Il protagonista effettivo è infatti un altro: Riccetto (un omaggio a Pasolini e ai suoi Ragazzi di strada, rivelerà l’autore in seguito), bambino di dodici anni nato sotto il Fascismo, che si divide tra le partite di pallone con gli amici, Er Pigna, Neganè, Er Carota, e la bottega di zi’ Franchino, ciabattino gobbo del quartiere Ostiense.
Un giorno, dalla terrazza di zi’ Franchino, Riccetto è testimone di un episodio della “mancata difesa di Roma”: l’occupazione tedesca della città che fece seguito alla fuga del Re e dei vertici militari italiani. A fronteggiarsi, una compagine di militari nazisti e un esercito improvvisato che raccoglieva soldati italiani sbandati, esponenti della Resistenza, e una moltitudine di personaggi, tra cui sora Cettina la fornara de Centocelle, Giggetto il fabbro del Quadraro e anche il Gobbo del Quadraro, con la sua banda.
“Me pareva un gioco, uno di quelli che se fanno da reghezzini”
dirà poi Riccetto, raccontando l’evento.
La figura mitica del Gobbo, conosciuto da tutti nel quartiere grazie agli “espropri” fatti a favore della popolazione affamata e contro coloro che si arricchivano con la “borsa nera”, colpisce Riccetto, che dopo questa esperienza prende una decisione: da mero spettatore vuole diventare protagonista della Resistenza, e soprattutto vuole farlo nella banda del Gobbo, il più attivo e determinato gruppo partigiano operante a Roma e provincia.
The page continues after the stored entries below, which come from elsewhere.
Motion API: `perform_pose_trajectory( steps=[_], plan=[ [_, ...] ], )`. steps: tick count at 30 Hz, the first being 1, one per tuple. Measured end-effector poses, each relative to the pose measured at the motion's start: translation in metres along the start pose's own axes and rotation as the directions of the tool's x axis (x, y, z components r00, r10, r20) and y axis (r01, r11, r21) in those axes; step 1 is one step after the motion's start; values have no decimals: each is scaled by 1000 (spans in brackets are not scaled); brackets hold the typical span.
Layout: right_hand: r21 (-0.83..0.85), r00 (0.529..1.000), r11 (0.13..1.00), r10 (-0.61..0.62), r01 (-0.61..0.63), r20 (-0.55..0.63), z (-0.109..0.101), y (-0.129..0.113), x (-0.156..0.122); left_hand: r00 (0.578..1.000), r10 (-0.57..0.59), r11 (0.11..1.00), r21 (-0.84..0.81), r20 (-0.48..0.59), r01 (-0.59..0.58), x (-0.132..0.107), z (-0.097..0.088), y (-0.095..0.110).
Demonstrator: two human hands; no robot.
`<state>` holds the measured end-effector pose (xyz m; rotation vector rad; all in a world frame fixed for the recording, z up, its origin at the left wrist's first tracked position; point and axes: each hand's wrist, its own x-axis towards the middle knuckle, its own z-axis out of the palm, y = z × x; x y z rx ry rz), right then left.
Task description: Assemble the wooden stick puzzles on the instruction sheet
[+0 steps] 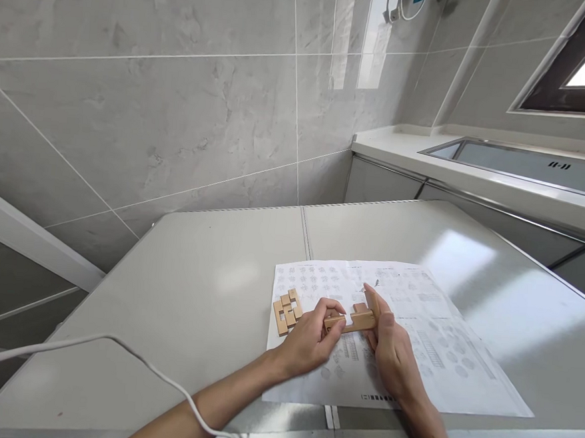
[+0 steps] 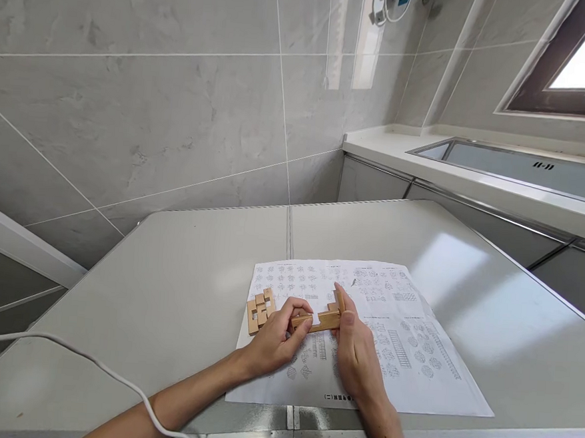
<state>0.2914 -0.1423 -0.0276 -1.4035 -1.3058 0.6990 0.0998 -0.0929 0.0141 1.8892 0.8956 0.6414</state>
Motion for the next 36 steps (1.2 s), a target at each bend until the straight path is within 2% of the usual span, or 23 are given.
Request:
perform_pose_trajectory(
  steps=[3, 12, 19, 23, 31, 36],
  plan=[
    [27, 999, 999, 38, -38, 7, 1, -1, 0, 1000, 10, 1000, 28, 12, -10, 0, -1, 1],
    [47, 996, 998, 35, -39, 84, 0, -8, -3, 999, 0, 999, 32, 39, -1, -1, -3, 4],
    [24, 996, 999, -37, 35, 83, -1, -10, 0, 999, 17, 1000, 7, 27, -17, -2, -1, 3],
    [56, 992, 998, -28, 21, 124, -1, -15, 0, 999, 28, 1000, -13, 24, -28, -2, 0, 3],
    [157, 992, 987, -41, 22, 117, 3, -24, -2, 998, 25, 996, -88, -54, -30, -1, 4, -2],
    [53, 995, 998, -29, 24, 99, 4, -21, 0, 992, -5, 968, -250, -122, -26, 3, 7, -3]
  ],
)
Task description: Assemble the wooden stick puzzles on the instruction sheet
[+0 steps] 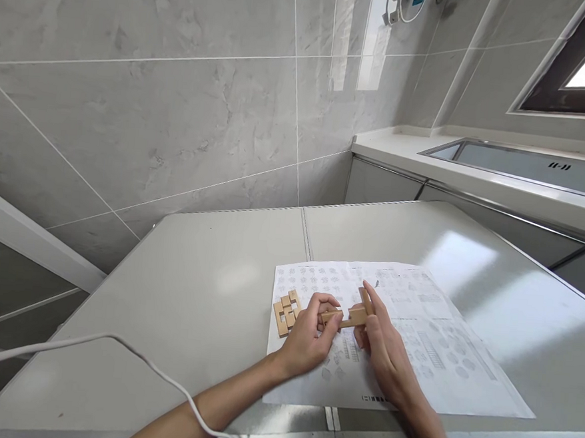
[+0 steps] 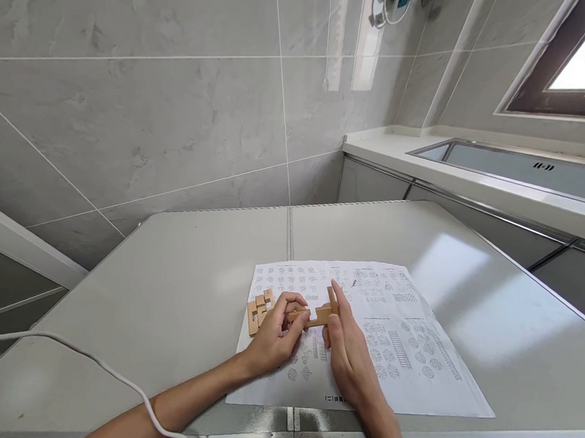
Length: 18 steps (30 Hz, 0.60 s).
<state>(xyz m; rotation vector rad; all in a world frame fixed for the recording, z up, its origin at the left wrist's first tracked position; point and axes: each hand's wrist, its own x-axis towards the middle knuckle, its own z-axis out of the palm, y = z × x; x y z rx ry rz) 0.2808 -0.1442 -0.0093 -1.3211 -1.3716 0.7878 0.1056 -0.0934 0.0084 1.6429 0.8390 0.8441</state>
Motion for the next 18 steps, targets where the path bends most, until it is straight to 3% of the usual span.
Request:
perform_pose_trajectory(
  steps=[5, 10, 18],
  plan=[
    [-98, 998, 994, -48, 51, 27, 2, -3, 1, 997, -38, 992, -120, -73, 29, 2, 1, -6],
    [-115, 996, 990, -70, 77, 57, 3, 0, 2, 998, -59, 978, -201, -13, 56, 3, 2, -11],
    [-114, 993, 989, -82, 91, 83, 4, 4, 2, 999, -50, 983, -176, 21, 53, 3, 1, -13]
  ],
)
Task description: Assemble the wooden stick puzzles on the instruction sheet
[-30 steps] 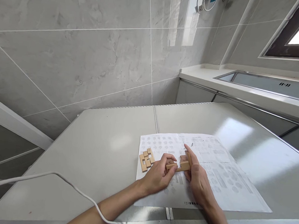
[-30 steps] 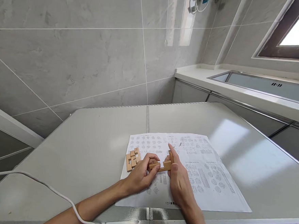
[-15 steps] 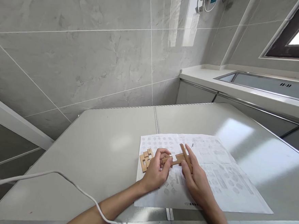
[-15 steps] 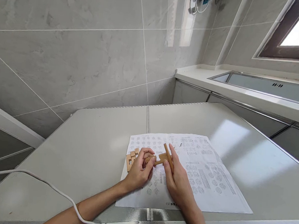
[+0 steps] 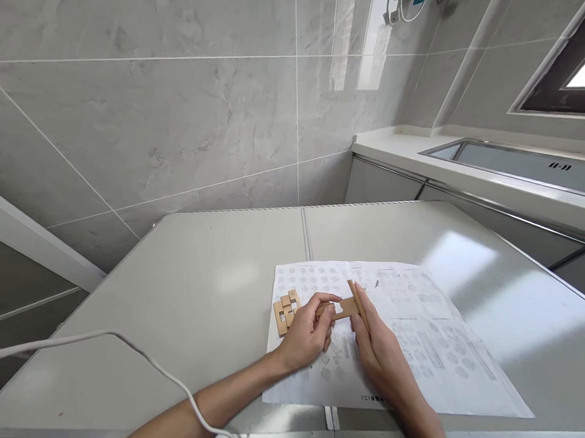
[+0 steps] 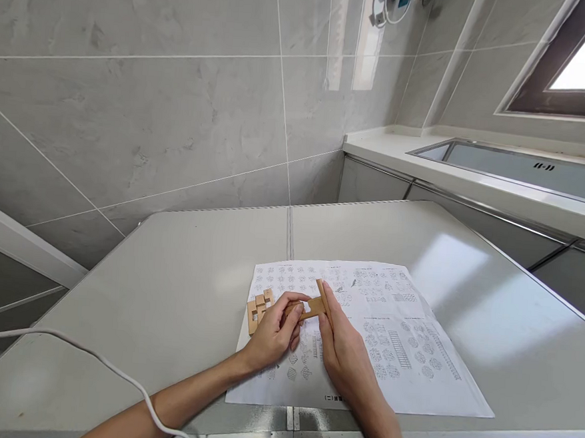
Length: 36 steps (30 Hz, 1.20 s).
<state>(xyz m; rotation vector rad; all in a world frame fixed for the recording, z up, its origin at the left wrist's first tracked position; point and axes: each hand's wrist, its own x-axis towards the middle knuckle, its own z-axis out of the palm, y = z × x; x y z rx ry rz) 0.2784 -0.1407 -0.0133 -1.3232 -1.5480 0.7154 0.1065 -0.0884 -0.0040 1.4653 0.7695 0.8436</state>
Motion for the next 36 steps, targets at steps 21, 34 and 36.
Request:
perform_pose_trajectory(
  steps=[21, 34, 36],
  plan=[
    [-197, 997, 979, -48, 59, 60, 8, 4, 0, 997, 6, 995, 97, -73, 1, 1, 2, 0],
    [-184, 994, 983, 32, -12, 105, 6, 5, -3, 998, 15, 995, 104, -61, -8, 0, 2, 4],
    [-171, 995, 985, 37, -21, 89, 6, 2, -3, 999, 1, 996, 88, -39, 3, -1, 2, 4]
  ],
)
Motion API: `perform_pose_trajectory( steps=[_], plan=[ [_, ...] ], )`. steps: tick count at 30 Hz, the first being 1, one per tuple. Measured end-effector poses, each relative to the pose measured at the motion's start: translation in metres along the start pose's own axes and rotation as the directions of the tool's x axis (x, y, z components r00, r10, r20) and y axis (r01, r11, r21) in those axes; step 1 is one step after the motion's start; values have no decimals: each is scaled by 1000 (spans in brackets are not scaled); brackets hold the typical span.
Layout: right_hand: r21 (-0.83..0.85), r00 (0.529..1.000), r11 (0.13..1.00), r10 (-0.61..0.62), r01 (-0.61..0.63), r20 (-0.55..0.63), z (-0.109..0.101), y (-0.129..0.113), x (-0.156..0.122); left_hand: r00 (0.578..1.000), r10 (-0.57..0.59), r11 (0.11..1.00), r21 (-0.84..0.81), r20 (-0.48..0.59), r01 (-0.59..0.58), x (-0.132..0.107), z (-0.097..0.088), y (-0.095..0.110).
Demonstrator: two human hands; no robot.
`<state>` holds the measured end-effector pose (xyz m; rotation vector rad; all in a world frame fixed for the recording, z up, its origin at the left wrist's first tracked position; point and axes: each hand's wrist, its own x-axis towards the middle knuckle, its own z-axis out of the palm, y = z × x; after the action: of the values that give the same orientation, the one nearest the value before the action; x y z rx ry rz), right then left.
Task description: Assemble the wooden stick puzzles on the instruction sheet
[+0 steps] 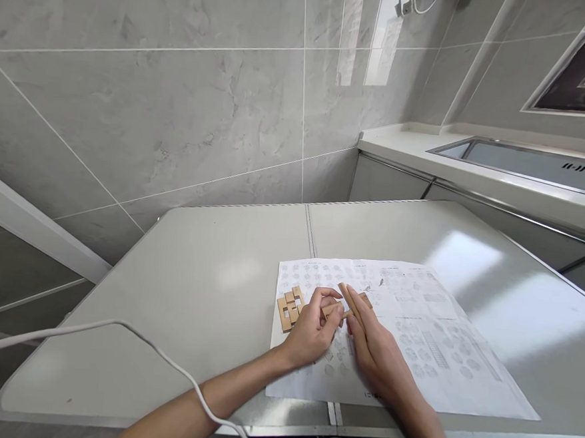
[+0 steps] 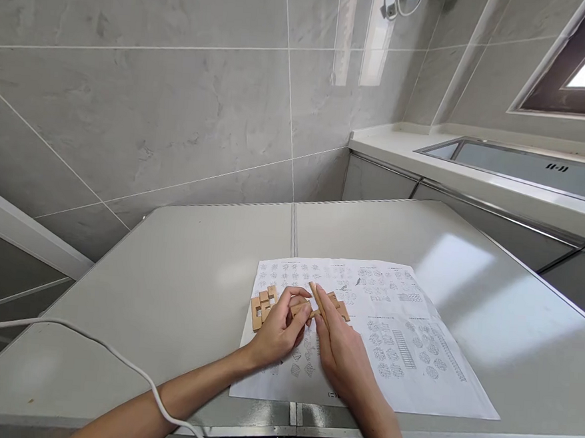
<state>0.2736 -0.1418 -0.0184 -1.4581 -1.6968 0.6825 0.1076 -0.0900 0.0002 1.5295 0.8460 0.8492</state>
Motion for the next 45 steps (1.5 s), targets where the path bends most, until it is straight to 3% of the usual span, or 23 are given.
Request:
perform_pose_trajectory(
  steps=[6, 9, 15, 20, 24, 28, 35, 40, 42, 45],
  plan=[
    [39, 997, 999, 13, -9, -80, -2, -5, -1, 993, -37, 988, -143, 109, 52, 1, 1, -3],
    [11, 990, 997, 74, -73, -120, -8, -2, -6, 996, -30, 980, -192, 85, 46, 2, 2, -6],
    [-91, 948, 994, 27, -59, -317, -28, 10, -18, 999, -3, 979, -205, 32, 10, 2, 3, -9],
    [-271, 953, 940, 135, -210, -270, -29, 31, -24, 999, -2, 982, -188, 36, 8, 1, 2, -6],
    [-305, 957, 929, 133, -211, -256, -20, 42, -22, 999, 16, 986, -169, 37, -10, 2, 2, -7],
    [-300, 961, 936, 106, -184, -257, -18, 38, -19, 999, 20, 990, -143, 37, -15, 1, 1, -6],
    [-68, 939, 949, 290, -307, -185, -36, 26, -22, 998, 51, 997, -62, 47, -48, -4, 1, 0],
    [244, 815, 896, 441, -372, -375, -53, 15, -20, 995, 76, 995, 62, 63, -80, -7, 1, 3],
    [480, 779, 807, 530, -342, -336, -59, 6, -21, 993, 94, 986, 132, 69, -103, -8, 1, 5],
    [795, 787, 509, 613, -329, -67, -68, -8, -25, 990, 110, 961, 243, 89, -129, -8, 1, 7]
  ],
)
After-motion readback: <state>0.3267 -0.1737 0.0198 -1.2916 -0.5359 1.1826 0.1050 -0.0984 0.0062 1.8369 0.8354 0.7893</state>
Il progetto va in porto, e il primo incarico è quello di farsi assumere come strillone presso il Messaggero, per poter distribuire, clandestinamente, copie dell’Avanti!, quotidiano socialista proibito dal partito fascista.
Tra vicissitudini varie, tra il tragico e il comico, il racconto si dipana a ritmi serrati fino ai terribili fatti che, dall’attentato dei GAP a Via Rasella a Roma, il 23 marzo 1944, conducono all’eccidio delle Fosse Ardeatine.
Rapiti dalla storia, gli studenti della III classe non vedono più Emiliano Valente, non vedono più solo una sedia al centro del palco, ma si appassionano alle avventure “der Riccetto”, da quella traversata della marana che divideva il prenestino dal Quarticciolo, a zi’ Franchino arrestato nella retata dei gobbi voluta dai tedeschi, dalla partita a calcetto con il soldato allampanato fenomeno del pallone, a quella interrotta dalla madre preoccupata (partigiana esistita realmente), fino al triste ma annunciato epilogo, l’omicidio del Gobbo.
Grazie alla capacità narrativa di Valente, moderno aedo, il microcosmo di Riccetto prende vita sul palco, che rapidamente si riempie di personaggi schivi, soldati, bambini e delinquenti. La scenografia sembra essere stata strategicamente spogliata per fare spazio alle proiezioni fantasmatiche del racconto. Si vedono bene il Quarticciolo, via Ostiense e via Rasella, le partite a calcetto, gli scontri, le risate e le lacrime. Il pubblico di ragazzi segue Riccetto che corre giù lungo il Tevere come se davanti a sé qualcuno stesse proiettando un film. La voce si fa guida per la loro immaginazione.
In un momento di confronto tra l’artista e i ragazzi alla fine dello spettacolo, una ragazza minuta con grandi occhiali neri, dopo un iniziale momento di esitazione, confessa:
“È stato come se fossi stata lì anche io”.